Venía pidiendo desde hacía tiempo que alguien de bata blanca tuviera conmigo unos minutos de conversación tranquila en la que pudiera exponerle la guerra de mis entrañas. La tarea del médico tiene algo que ver con la del escritor. En algún lugar he leído que uno indaga las condiciones de un organismo; otro, sus posibilidades imaginarias.
Pero yo no escribo fábulas. Y en algunas páginas me he sentido como un cirujano cuando he aplicado el estetoscopio a los latidos de la noche, o a un barrio en las afueras, o a un cuerpo que se resiste a mostrar sus llagas. Hay que meter la nariz, escudriñar; a veces, incluso, habrá que manejar el escalpelo. Qué tontería es esa de la que hemos empezado a oír hablar, esa cosa casi grotesca de la “telemedicina”.

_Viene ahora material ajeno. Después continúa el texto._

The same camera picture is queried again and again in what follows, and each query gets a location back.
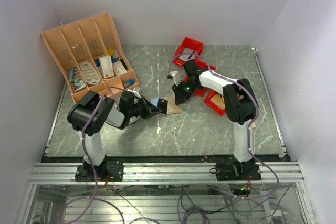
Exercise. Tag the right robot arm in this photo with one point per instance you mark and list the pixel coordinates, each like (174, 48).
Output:
(240, 104)

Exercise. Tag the white cards stack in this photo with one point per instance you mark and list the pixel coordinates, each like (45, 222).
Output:
(188, 54)

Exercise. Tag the white small box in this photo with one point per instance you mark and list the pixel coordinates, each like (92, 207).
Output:
(119, 67)

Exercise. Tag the yellow small item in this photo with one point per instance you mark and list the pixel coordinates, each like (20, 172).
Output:
(111, 53)

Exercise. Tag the red bin with black cards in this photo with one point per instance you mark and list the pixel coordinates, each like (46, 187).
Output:
(202, 65)

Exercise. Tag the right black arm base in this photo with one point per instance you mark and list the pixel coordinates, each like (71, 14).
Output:
(235, 171)

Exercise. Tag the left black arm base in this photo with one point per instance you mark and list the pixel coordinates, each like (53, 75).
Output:
(111, 171)

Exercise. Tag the white red box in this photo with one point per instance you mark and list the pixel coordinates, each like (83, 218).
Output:
(107, 67)

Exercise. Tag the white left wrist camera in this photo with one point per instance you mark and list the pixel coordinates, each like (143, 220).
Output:
(135, 90)

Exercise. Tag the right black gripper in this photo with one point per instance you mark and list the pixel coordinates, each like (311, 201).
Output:
(180, 97)

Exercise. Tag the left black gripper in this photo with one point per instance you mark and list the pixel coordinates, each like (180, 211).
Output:
(149, 109)

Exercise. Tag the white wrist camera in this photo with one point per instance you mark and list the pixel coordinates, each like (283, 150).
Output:
(135, 90)
(175, 76)

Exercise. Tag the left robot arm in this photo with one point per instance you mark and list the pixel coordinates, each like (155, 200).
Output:
(91, 113)

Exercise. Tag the blue capped bottle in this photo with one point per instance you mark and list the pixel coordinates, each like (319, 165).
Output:
(129, 83)

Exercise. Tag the aluminium rail frame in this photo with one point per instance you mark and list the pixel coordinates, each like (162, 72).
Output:
(63, 174)

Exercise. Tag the orange desk organizer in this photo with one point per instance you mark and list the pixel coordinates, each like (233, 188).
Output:
(89, 54)

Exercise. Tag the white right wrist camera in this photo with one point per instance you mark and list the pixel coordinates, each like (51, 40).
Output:
(175, 76)

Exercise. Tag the pens bundle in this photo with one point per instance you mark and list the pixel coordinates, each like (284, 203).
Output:
(76, 80)

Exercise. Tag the red bin with white cards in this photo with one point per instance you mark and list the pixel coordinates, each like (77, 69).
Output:
(187, 43)

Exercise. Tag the white oval remote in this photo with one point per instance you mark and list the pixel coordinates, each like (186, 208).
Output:
(90, 75)

Mas no venía a hablar de mi libro. Usuario como he sido durante muchos años del Servicio de Digestivo, me he visto abocado a acudir a la medicina privada. El médico de cabecera me dio un volante para el neurólogo –se ocuparon rápidamente de mí; en estos escritos lo he contado ya– y otro para revisión de mis asuntos gástricos. Molestias constantes y disfunciones varias me tenían preocupado. Pero había trascurrido más de medio año y nadie me llamaba.
Acudí a una consulta “de pago”. Me atendió un doctor conocido, de los viejos tiempos, de aquellos años ochenta en los que yo subía al Hospital como paciente del gran José Luis Olcoz, hoy jubilado. Me auscultó y dijo: “Eso hay que verlo”. Entendí, y así fue, que me practicaría en unos días una colonoscopia. “Te sedaremos”. Lo interrumpí. “No quiero hacerla con sedación. Ya me han hecho otras y no me parece una prueba dolorosa”. “De acuerdo, a los viejos pacientes que ya saben de qué va esto les doy esa opción”, me contestó. Le di las gracias y le dije que ya sabía que esa droga con la que te atontan para la prueba es maravillosa.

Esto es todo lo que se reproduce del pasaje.